A ottobre scorso, una review pubblicata su Science aveva mostrato, analizzando i dati di oltre 30.000 specie di animali, che quasi un vertebrato terrestre su cinque è interessato dal commercio. A confermare che il commercio rappresenta anche un notevole contributo dell’estinzione, gli autori dello studio hanno evidenziato che le specie più a rischio sono anche quelle più commercializzate.

Nell’analisi pubblicata su Science rientrano animali venduti per le più svariate ragioni: finiscono a fare da oggetti d’arredamento, in cucina o nella medicina tradizionale, non solo come pet.

La storia di alcune specie è emblematica di quanto una moda passeggera – che si diffonde tra quella che, in non pochi casi, costituisce la specie animale più idiota e viziosa – di un esotico ospite del proprio appartamento possa comprometterne pesantemente la popolazione in natura; per esempio, quella del pappagallo cenerino.

Tuttavia, a fronte di un mercato internazionale nel quale all’incirca la metà di questi sventurati esseri viventi è commerciata illegalmente, la normativa di tutela, su scala internazionale, unionale e nazionale, non risulta proprio ferrea.

La legislazione che regola il commercio degli animali selvatici è fondata sulla Convenzione sul commercio internazionale delle specie minacciate di estinzione (CITES, acronimo di Convention on International Trade of Endengered Species), firmata a Washington nel 1973 ed entrata in vigore due anni dopo. Lo scopo della convenzione, che attualmente conta 183 Paesi firmatari, è tutelare non solo la fauna, ma anche la flora, dal sovrasfruttamento.
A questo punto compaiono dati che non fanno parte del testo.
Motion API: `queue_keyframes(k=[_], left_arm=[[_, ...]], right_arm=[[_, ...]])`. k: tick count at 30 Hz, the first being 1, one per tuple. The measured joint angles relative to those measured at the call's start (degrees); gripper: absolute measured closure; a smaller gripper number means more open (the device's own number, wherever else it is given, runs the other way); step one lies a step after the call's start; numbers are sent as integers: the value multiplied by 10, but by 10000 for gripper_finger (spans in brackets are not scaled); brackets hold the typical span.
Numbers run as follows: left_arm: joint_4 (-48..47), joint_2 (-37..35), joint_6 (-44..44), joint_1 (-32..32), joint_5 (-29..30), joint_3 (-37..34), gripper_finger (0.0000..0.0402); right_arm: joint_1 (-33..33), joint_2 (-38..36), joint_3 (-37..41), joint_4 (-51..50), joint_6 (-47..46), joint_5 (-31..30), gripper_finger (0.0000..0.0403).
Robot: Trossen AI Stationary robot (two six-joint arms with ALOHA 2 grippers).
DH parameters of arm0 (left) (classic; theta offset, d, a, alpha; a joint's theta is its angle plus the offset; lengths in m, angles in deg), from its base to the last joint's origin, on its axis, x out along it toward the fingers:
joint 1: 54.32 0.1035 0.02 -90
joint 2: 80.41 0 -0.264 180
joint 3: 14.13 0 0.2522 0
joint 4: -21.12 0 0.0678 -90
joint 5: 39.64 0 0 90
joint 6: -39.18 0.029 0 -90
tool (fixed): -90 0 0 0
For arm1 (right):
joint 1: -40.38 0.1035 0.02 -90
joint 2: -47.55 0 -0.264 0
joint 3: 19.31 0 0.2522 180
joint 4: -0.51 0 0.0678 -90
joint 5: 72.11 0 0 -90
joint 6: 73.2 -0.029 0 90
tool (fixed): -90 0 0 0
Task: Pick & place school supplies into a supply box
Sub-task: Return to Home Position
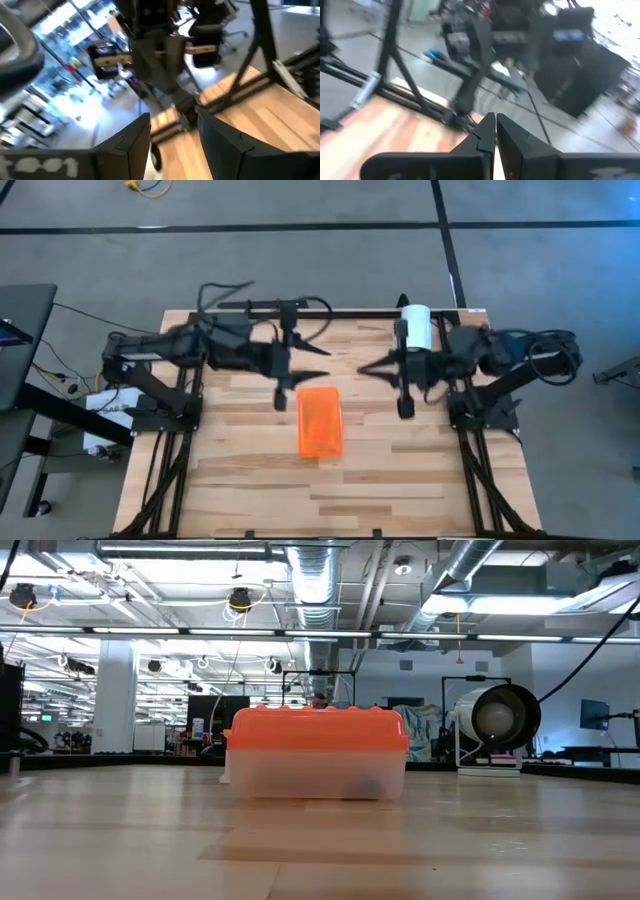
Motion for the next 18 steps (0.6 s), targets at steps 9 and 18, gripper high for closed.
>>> queue_keyframes(k=[9, 18], left_arm=[[-112, -71, -9, 113, -186, 0, 244], [10, -160, -30, 172, -158, -204, 244]], right_arm=[[-129, -29, 0, -58, 26, 207, 392], [-254, -37, 62, 21, -7, 246, 392]])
Le specie animali elencate dalla CITES sono circa 5.800 (la lista viene aggiornata regolarmente), suddivise in tre diverse appendici a seconda del grado di minaccia. Nell’Unione Europea, la CITES è stata recepita con i regolamenti CE 338/97 e 865/2006, nei quali le specie selvatiche elencate dalla Convenzione, con l’aggiunta di alcune altre, sono state suddivise in quattro allegati (A, B,C e D, quest’ultimo noto anche come “lista di monitoraggio”, perché comprende specie per le quali i livelli d’importazione in UE non sono regolamentati ma semplicemente monitorati).

In Italia, il testo normativo di riferimento è la legge 150/92, in particolare in ambito penale; cui si aggiungono due decreti del Ministero dell’Ambiente che elencano le specie la cui introduzione è vietata nel Paese perché considerate pericolose per l’incolumità e la salute pubbliche e per i quali è vietata la detenzione (permessa solo a strutture particolari come gli zoo e le istituzioni scientifiche di ricerca).
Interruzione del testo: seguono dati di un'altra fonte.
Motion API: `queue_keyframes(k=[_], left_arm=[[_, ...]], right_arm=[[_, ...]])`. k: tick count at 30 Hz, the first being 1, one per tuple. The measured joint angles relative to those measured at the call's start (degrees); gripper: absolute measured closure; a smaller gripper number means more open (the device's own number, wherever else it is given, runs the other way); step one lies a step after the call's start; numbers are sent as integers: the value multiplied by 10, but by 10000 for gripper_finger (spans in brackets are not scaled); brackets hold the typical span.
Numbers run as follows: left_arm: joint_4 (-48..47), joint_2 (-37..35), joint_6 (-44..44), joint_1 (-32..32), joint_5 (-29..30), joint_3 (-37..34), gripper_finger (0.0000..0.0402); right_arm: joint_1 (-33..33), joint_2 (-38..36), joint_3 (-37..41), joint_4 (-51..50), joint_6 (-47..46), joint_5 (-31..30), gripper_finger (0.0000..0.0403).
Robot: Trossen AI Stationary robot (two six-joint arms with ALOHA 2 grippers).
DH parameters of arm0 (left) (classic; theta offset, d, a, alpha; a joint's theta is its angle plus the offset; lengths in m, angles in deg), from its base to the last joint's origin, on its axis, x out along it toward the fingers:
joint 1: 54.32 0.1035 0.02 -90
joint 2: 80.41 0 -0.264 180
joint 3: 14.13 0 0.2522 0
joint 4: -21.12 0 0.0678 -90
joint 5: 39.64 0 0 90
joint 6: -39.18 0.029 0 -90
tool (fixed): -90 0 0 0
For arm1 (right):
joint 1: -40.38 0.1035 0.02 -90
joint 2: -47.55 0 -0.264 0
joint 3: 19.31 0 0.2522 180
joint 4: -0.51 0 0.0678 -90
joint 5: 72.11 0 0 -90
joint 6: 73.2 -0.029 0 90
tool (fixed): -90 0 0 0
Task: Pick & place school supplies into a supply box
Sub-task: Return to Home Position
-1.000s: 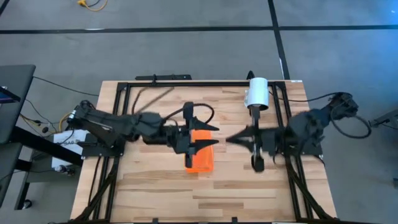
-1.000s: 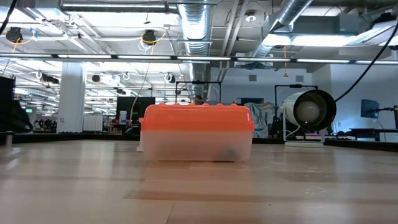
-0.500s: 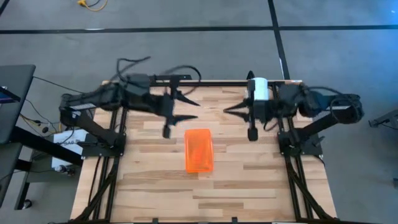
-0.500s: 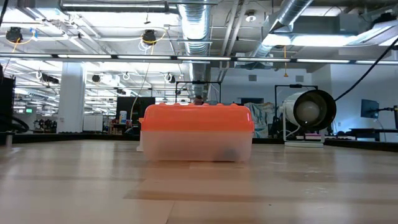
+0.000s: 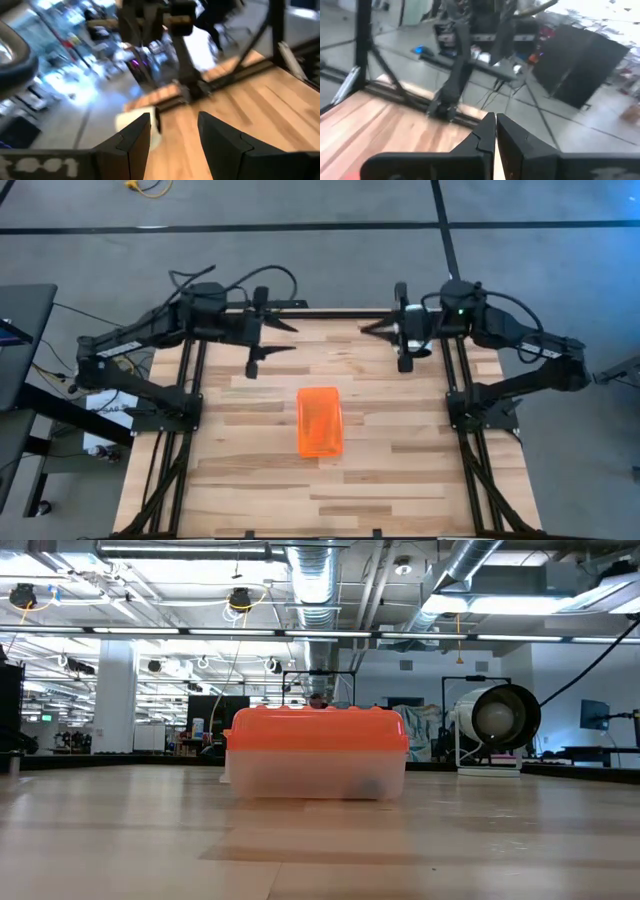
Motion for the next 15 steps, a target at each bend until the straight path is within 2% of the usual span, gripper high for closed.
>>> queue_keyframes(k=[3, 6, 10, 15], left_arm=[[95, -66, -2, 23, -14, -102, 244], [149, -142, -15, 49, -19, -193, 244], [202, -247, -49, 76, -26, -304, 244], [275, -366, -103, 85, -27, -424, 244]], right_arm=[[-30, -8, 31, 20, -2, 53, 392], [-49, -22, 59, 25, -8, 94, 392], [-57, -53, 118, 65, -29, 99, 392], [-68, -94, 211, 180, -76, 99, 392]])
Per venire all’applicazione della normativa in questione, la Cassazione ha avuto modo di affermare una linea interpretativa rigorosa di questi reati, affermando che “in tema di commercio internazionale di specie animali e vegetali in via di estinzione, il reato previsto dall’art. 2, comma 1, lett. a), legge 7 febbraio 1992, n. 150, come modificato dall’art. 2, legge 22 maggio 2015, n. 68, è di pericolo presunto, essendo integrato dalla realizzazione di una delle condotte espressamente contemplate dalla norma incriminatrice (importazione, esportazione o riesportazione di esemplari appartenenti alle specie animali o vegetali elencate negli allegati B e C del Regolamento CE n. 338/97, in mancanza della documentazione prescritta dalla CITIES) senza che ad essa si accompagni necessariamente l’effettiva esposizione a pericolo del bene protetto.” (Cass. pen. Sez. III Sent., 30/01/2017, n. 46444)

Questo non toglie che, anche in questo come in troppi casi di tutela penale dell’ambiente e della biodiversità, il reato in questione sia una contravvenzione: pena dell’ammenda da euro ventimila a euro duecentomila o dell’arresto da sei mesi ad un anno.
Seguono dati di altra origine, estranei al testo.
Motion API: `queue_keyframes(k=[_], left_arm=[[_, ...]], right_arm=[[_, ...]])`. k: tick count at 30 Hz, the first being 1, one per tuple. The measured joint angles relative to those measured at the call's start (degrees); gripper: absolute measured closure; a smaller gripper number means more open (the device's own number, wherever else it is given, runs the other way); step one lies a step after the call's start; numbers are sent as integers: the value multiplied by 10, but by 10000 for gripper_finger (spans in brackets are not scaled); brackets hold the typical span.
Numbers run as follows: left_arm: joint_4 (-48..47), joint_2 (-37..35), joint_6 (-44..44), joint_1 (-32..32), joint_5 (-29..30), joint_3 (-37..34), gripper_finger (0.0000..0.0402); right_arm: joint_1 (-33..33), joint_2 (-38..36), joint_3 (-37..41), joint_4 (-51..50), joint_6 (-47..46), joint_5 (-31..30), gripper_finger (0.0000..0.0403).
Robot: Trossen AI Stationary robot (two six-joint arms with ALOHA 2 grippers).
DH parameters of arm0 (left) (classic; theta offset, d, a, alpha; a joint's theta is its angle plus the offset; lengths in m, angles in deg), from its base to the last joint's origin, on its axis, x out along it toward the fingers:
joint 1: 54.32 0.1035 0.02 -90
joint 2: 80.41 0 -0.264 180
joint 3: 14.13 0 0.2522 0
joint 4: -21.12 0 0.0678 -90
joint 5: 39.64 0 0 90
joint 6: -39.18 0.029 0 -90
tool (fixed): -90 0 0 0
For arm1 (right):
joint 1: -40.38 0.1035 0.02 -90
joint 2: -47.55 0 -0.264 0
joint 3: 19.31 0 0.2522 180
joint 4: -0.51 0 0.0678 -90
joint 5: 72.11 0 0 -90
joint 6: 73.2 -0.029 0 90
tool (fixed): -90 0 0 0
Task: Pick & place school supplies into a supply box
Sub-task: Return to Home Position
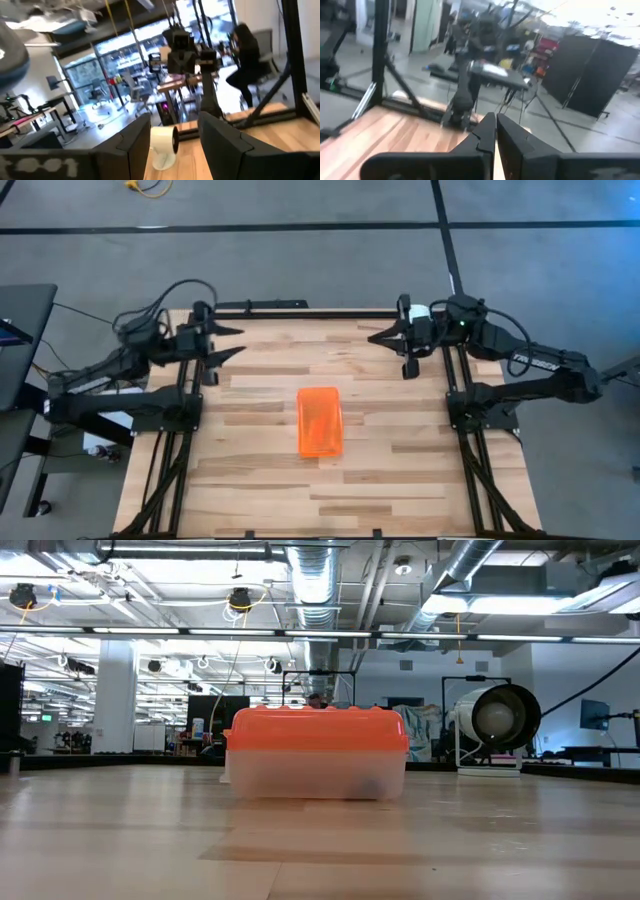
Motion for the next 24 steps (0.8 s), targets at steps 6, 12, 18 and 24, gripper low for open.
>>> queue_keyframes(k=[6, 12, 18, 24], left_arm=[[44, -100, -51, 0, 28, -113, 244], [43, -155, -87, 0, 30, -185, 244], [65, -211, -117, -10, 30, -244, 244], [65, -288, -127, -19, 33, -282, 244]], right_arm=[[-16, -36, 95, 63, -39, -1, 392], [-5, -49, 184, 135, -60, -1, 392], [30, -55, 292, 305, -82, -8, 392], [66, -66, 358, 369, -87, -74, 392]])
Con la conseguenza, per citare solo la più significativa, che in cinque anni al massimo il reato si prescrive; cioè, si estingue dolcemente.

E, in questo paese, questa situazione di morte in-naturale di fattispecie e procedimenti penali per il mero decorrere del tempo non era proprio un fatto eccezionale già prima del lockdown degli uffici giudiziari per il virus.

Oggi, rischia di diventare un’epidemia.